__Task directions__
Would you please set down the entries below exactly as shown?

__Supplied records__
........

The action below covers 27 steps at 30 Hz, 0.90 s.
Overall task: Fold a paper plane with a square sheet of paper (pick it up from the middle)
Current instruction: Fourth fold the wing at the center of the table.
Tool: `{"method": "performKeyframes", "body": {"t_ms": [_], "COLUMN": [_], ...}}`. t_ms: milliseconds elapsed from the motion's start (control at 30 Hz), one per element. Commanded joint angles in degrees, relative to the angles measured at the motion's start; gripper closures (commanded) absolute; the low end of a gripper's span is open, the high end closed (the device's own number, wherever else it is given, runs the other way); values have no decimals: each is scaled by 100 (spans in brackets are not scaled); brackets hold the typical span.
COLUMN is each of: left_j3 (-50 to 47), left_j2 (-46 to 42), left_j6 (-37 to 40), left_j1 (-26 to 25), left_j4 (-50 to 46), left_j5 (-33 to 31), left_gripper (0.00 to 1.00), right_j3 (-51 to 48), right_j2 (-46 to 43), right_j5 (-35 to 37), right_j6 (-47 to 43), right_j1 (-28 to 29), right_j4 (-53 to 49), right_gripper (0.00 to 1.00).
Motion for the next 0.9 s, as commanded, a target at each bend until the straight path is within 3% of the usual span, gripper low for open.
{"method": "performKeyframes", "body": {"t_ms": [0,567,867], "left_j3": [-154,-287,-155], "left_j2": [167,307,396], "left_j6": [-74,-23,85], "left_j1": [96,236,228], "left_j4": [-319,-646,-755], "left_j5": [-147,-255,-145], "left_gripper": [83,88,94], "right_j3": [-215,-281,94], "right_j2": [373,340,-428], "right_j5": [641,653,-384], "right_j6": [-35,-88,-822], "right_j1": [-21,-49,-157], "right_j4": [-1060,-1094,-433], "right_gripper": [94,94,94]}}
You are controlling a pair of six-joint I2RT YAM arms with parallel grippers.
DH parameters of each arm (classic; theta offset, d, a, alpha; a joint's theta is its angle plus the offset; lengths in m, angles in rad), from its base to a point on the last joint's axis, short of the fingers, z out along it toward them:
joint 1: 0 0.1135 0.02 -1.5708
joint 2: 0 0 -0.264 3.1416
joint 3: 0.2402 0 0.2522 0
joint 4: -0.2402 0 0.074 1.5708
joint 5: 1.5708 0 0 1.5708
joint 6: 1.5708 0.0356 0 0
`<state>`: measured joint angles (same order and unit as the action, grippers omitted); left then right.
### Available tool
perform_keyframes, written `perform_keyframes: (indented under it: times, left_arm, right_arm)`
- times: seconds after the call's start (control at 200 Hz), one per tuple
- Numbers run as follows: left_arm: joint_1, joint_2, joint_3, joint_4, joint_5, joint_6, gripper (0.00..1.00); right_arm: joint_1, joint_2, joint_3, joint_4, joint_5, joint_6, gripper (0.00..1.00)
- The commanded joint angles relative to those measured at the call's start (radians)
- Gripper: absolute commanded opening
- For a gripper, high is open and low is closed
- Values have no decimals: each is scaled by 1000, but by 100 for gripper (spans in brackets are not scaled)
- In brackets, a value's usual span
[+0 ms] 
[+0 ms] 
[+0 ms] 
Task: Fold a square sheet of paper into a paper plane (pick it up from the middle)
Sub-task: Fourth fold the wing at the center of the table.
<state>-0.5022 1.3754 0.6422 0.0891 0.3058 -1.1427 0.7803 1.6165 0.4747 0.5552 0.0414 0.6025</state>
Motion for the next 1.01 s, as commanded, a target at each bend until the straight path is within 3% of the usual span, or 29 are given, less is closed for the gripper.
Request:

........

__Your solution__
The action below covers 27 steps at 30 Hz, 0.90 s.
Overall task: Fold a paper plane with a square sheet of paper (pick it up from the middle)
Current instruction: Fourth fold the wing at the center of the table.
Tool: `{"method": "performKeyframes", "body": {"t_ms": [_], "COLUMN": [_], ...}}`. t_ms: milliseconds elapsed from the motion's start (control at 30 Hz), one per element. Commanded joint angles in degrees, relative to the angles measured at the motion's start; gripper closures (commanded) absolute; the low end of a gripper's span is open, the high end closed (the device's own number, wherever else it is given, runs the other way); values have no decimals: each is scaled by 100 (spans in brackets are not scaled); brackets hold the typical span.
COLUMN is each of: left_j3 (-50 to 47), left_j2 (-46 to 42), left_j6 (-37 to 40), left_j1 (-26 to 25), left_j4 (-50 to 46), left_j5 (-33 to 31), left_gripper (0.00 to 1.00), right_j3 (-51 to 48), right_j2 (-46 to 43), right_j5 (-35 to 37), right_j6 (-47 to 43), right_j1 (-28 to 29), right_j4 (-53 to 49), right_gripper (0.00 to 1.00).
Motion for the next 0.9 s, as commanded, a target at each bend until the straight path is within 3% of the usual span, gripper low for open.
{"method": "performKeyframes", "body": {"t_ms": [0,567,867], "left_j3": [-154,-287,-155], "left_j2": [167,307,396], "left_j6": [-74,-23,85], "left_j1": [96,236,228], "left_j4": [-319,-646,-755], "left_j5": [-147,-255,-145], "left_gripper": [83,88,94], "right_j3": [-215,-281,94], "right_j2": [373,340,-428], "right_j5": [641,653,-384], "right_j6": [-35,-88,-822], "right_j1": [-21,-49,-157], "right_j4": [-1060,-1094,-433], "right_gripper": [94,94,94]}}
You are controlling a pair of six-joint I2RT YAM arms with parallel grippers.
DH parameters of each arm (classic; theta offset, d, a, alpha; a joint's theta is its angle plus the offset; lengths in m, angles in rad), from its base to a point on the last joint's axis, short of the fingers, z out along it toward them:
joint 1: 0 0.1135 0.02 -1.5708
joint 2: 0 0 -0.264 3.1416
joint 3: 0.2402 0 0.2522 0
joint 4: -0.2402 0 0.074 1.5708
joint 5: 1.5708 0 0 1.5708
joint 6: 1.5708 0.0356 0 0
`<state>`: measured joint angles (same order and unit as the action, grippers omitted); left then right.
### Available tool
perform_keyframes, written `perform_keyframes: (indented under it: times, left_arm, right_arm)`
- times: seconds after the call's start (control at 200 Hz), one per tuple
- Numbers run as follows: left_arm: joint_1, joint_2, joint_3, joint_4, joint_5, joint_6, gripper (0.00..1.00); right_arm: joint_1, joint_2, joint_3, joint_4, joint_5, joint_6, gripper (0.00..1.00)
- The commanded joint angles relative to those measured at the call's start (radians)
- Gripper: absolute commanded opening
- For a gripper, high is open and low is closed
- Values have no decimals: each is scaled by 1000, but by 100 for gripper (spans in brackets are not scaled)
- In brackets, a value's usual span
[+0 ms] 
[+0 ms] 
[+0 ms] 
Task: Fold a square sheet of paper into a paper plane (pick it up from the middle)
Sub-task: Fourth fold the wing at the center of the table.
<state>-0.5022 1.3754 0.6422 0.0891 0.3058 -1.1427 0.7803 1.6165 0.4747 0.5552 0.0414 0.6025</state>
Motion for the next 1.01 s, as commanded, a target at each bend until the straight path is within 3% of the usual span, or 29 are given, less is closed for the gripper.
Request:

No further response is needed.